Dimensi Sosial-teknologi Selfie
 
[pic: capitalfm.co.ke]

A.A Chintya Maharani Putri
Pegiat Sanglah Institute

“Melalui seni kita dapat digerakkan
secara intensif oleh sesuatu
yang tidak ada, tidak pernah ada,
dan tidak pernah dapat ada.”
(Roland Barthes)

Dewasa ini, swafoto atau yang lebih populer dengan sebutan selfie sudah menjadi fenomena umum di era smartphone dan media sosial, selfie di Indonesia dikenal sebagai “swafoto” atau “foto narsisis” yang sering diidentikkan dengan sifat narsis dan alay. Istilah ini berasal dari bahasa inggris, self portrait yang berarti “potret diri”. Lebih jauh, swafoto kini menjadi kebiasaan lumrah bagi masyarakat kelas bawah hingga kelas atas, dan telah mewabah mulai dari anak-anak hingga usia lanjut. Oleh karenanya, menjadi tidak heran jika fenomena swafoto banyak ditemui di masyarakat dewasa ini. Swafoto telah mulai dikenal dunia sejak tahun 2013, dan telah resmi menjadi bagian dari Oxford English Dictionary, dengan definisi sebagai berikut: “A Photograph that one has taken of oneself, typically one taken with a smartphone or webcam and uploaded via social media” [“Sebuah fotografi yang diambil seseorang secara mandiri (dirinya sendiri), biasanya diambil dengan ponsel pintar atau kamera web dan diunggah ke situs media sosial”]. Aktivitas swafoto sendiri menjadi semakin populer di tahun 2014, bahkan sampai sekarang. Melalui riset bahasa yang dilakukan oleh editor Oxford Dictionaries (Arum, 2014; oxforddictionaries.com, 2017), terungkap bahwa frekuensi penggunaan kata selfie dalam bahasa inggris telah meningkat 17.000% sepanjang tahun 2013. Perkembangan selfie di dunia dapat diamati melalui media sosial, tidak sedikit pula selebriti luar negeri yang menjadikan dirinya sebagai aktor selfie.

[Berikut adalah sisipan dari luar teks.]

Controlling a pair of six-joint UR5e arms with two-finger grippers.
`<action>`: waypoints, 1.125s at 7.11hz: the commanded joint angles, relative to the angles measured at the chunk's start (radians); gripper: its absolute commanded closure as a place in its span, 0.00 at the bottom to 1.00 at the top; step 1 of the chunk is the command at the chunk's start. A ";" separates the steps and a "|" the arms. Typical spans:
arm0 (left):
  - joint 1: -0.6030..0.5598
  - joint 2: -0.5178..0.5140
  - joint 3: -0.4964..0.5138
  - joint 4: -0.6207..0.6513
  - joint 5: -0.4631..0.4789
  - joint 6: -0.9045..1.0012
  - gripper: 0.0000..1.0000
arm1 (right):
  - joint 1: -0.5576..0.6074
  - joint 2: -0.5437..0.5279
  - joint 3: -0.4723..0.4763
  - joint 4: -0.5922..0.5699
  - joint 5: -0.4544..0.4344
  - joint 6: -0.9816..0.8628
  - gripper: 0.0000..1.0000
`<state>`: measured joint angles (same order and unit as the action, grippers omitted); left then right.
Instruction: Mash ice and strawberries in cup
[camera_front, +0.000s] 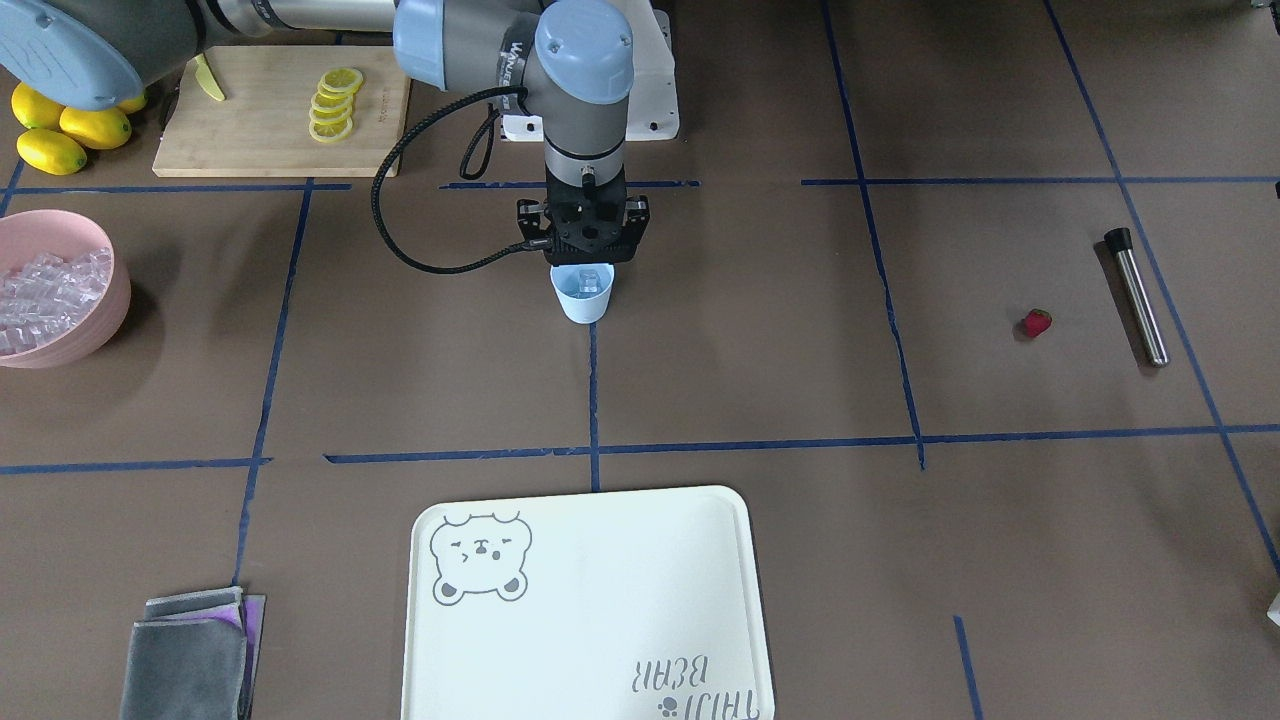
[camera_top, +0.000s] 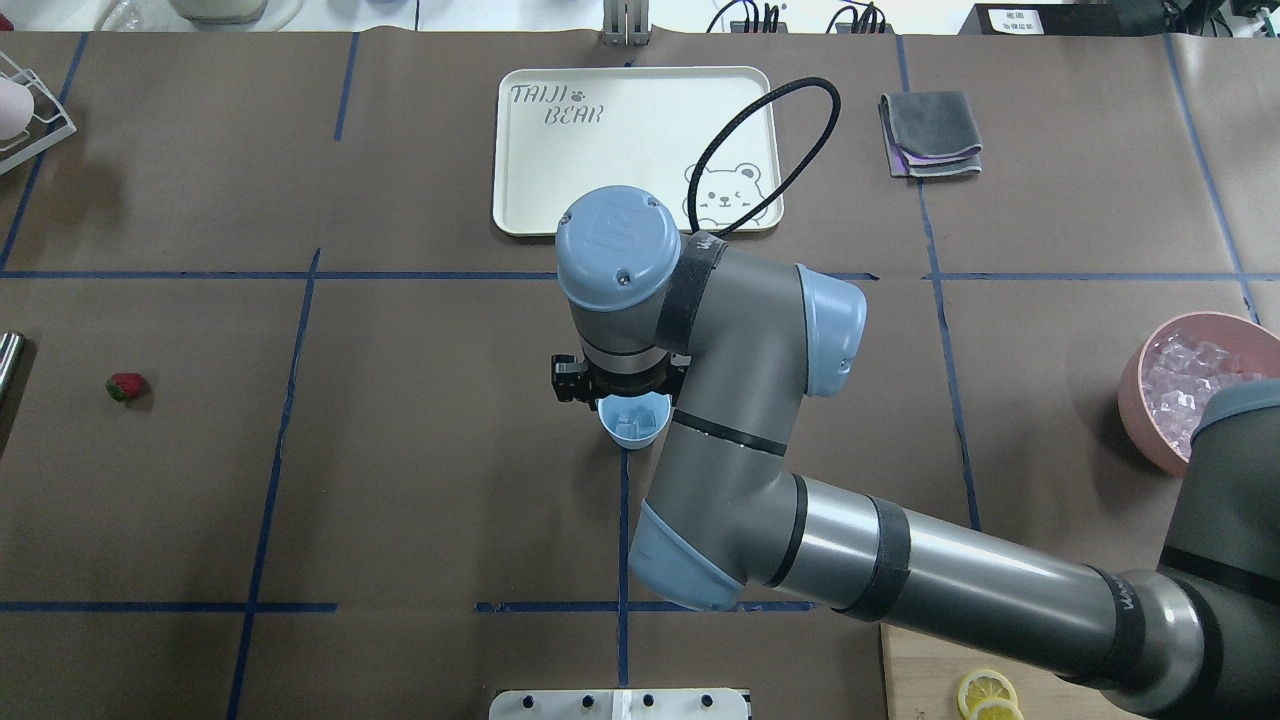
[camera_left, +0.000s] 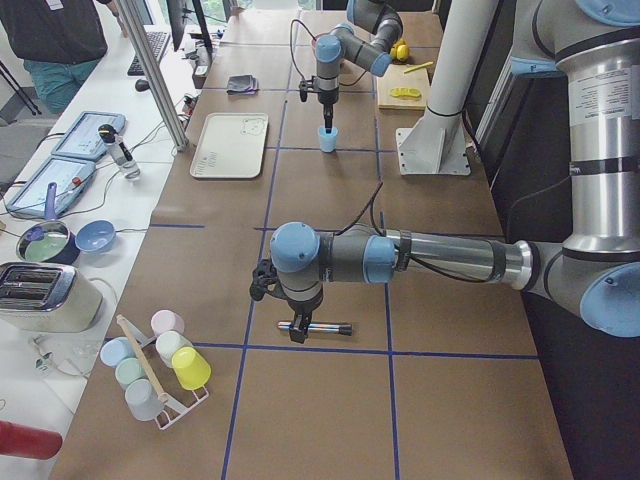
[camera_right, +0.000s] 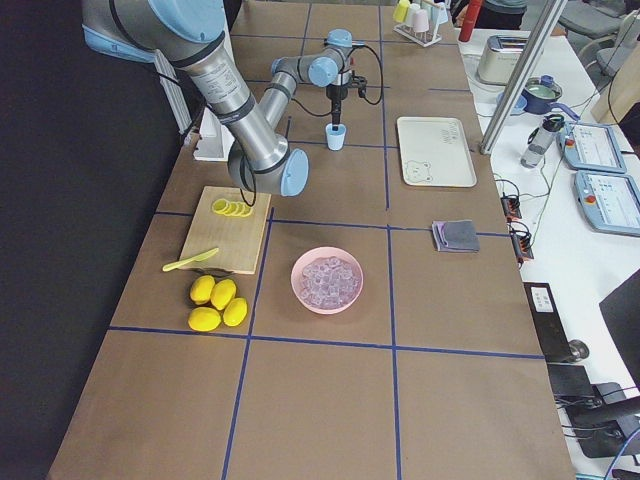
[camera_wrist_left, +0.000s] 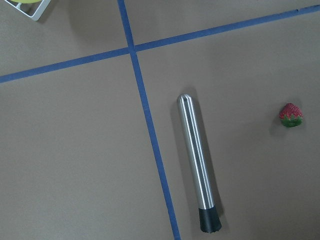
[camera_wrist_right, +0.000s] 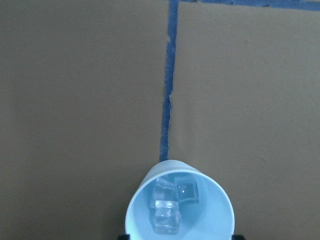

Swafoto menjadi fenomena yang sering dijumpai di Indonesia sejak diperkenalkannya ponsel pintar dengan spesifikasi tinggi pada kamera ponsel, bahkan, berbagai produsen ponsel pintar dunia menawarkan fitur khusus bagi penggemar swafoto. Sebagai misal, slogan selfie expert ‘ahli selfie’ dari Oppo, more than selfie ‘ lebih dari sekadar selfie dari Samsung, serta slogan made for selfie ‘diciptakan untuk selfie’ dari produsen ponsel Nokia. Para produsen ponsel pintar tersebut memberikan spesifikasi resolusi tinggi pada kamera depan maupun belakang ponselnya, dilengkapi fitur flash, filter-filter digital pada aplikasi kamera depan ponsel yang semakin memudahkan pelaku selfie untuk berswafoto. Inilah yang kemudian mengakibatkan swafoto menjadi fenomena sosial pada masyarakat sekarang (remajakreatif.com, 2016).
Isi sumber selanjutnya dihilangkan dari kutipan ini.